TradFest is one of the few festivals that illuminates the drab month of January. This year’s edition begins next week with The Great Irish Songbook, based on an album by Dervish, and runs for four days. It comes shortly after the death of Séamus Begley, a huge figure in the world of traditional Irish music who was a regular fixture at the festival.
The emphasis this year is being placed on the new generation of trad musicians. Tickets for the concerts by Persian-Irish trad group Nava, German-based Irish twins The Ocelots, singer Aoife Scott and musicians Sorcha Costello, Colm Connolly and Aisling Lyons are proving particularly popular, promoter Martin Harte said.
“They were the first concerts to sell out and that tells you there is a ravenous appetite for trad,” he said. “TradFest is an important part of their career trajectory. It’s an incredible wave of new artists, new energies, new music.”

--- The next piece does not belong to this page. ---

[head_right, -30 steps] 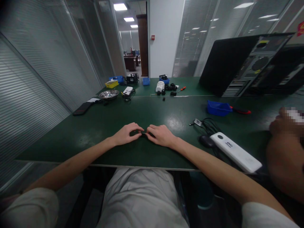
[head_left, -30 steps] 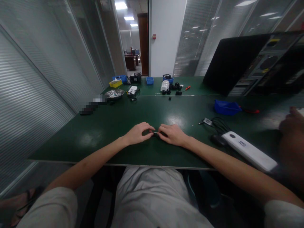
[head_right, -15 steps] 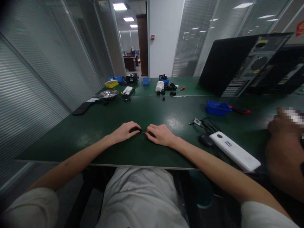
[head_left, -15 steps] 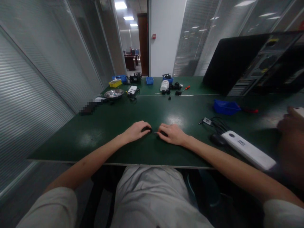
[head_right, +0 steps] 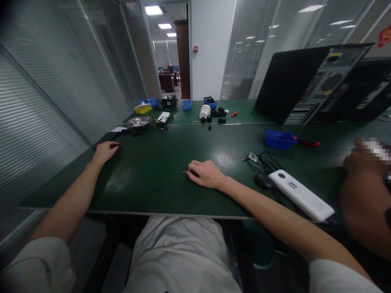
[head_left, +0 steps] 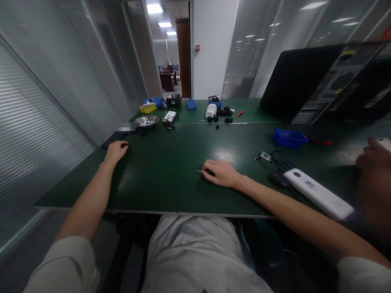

Aoife Scott said the launch of her debut album, Carry the Day, at TradFest in 2016 helped her career. “I left my job in media to become a full-time musician and the only way I could do that was through the support of TradFest, who were giving me gigs every year.”
She will curate an event called Women of Note at St Patrick’s Cathedral on January 25th which features Mary Coughlan, North Carolina singer Charly Lowry and TG4 broadcaster Doireann Ní Ghlacáin.
“There are so many bands that are coming out and it is amazing to see. TradFest gives the opportunity to young musicians to come out and be seen by other people who wouldn’t be seen before,” Scott added.
At the other end of the age spectrum will be the evergreen American folk singer Judy Collins who, at the age of 83, has just been nominated for a Grammy award for best folk album. Spellbound is her first album of entirely original material in her career. She will perform at St Patrick’s Cathedral on January 28th with Irish singer-songwriter Blánid.
Actor Stephen Rea, the unofficial patron saint of TradFest, will read poetry at Malahide Castle in a concert with the musicians Louise and Michelle Mulcahy and Belfast composer Neil Martin. That event, on January 29th, is sold out.
Speaking at the launch in Dublin Castle, Minister for Culture Catherine Martin said TradFest is a “celebration as a nation of who we are” and also an important tourism draw for the city at a quiet time of year.
“It attracts not only domestic tourists but also international tourists, who are coming here not just to see established Irish talent, but also emerging Irish talent. That is really important about TradFest, to give them a launch pad to be seen and heard,” she said.
“The timing of this is really important as we emerge out of the Christmas season and that off-peak tourism season too.”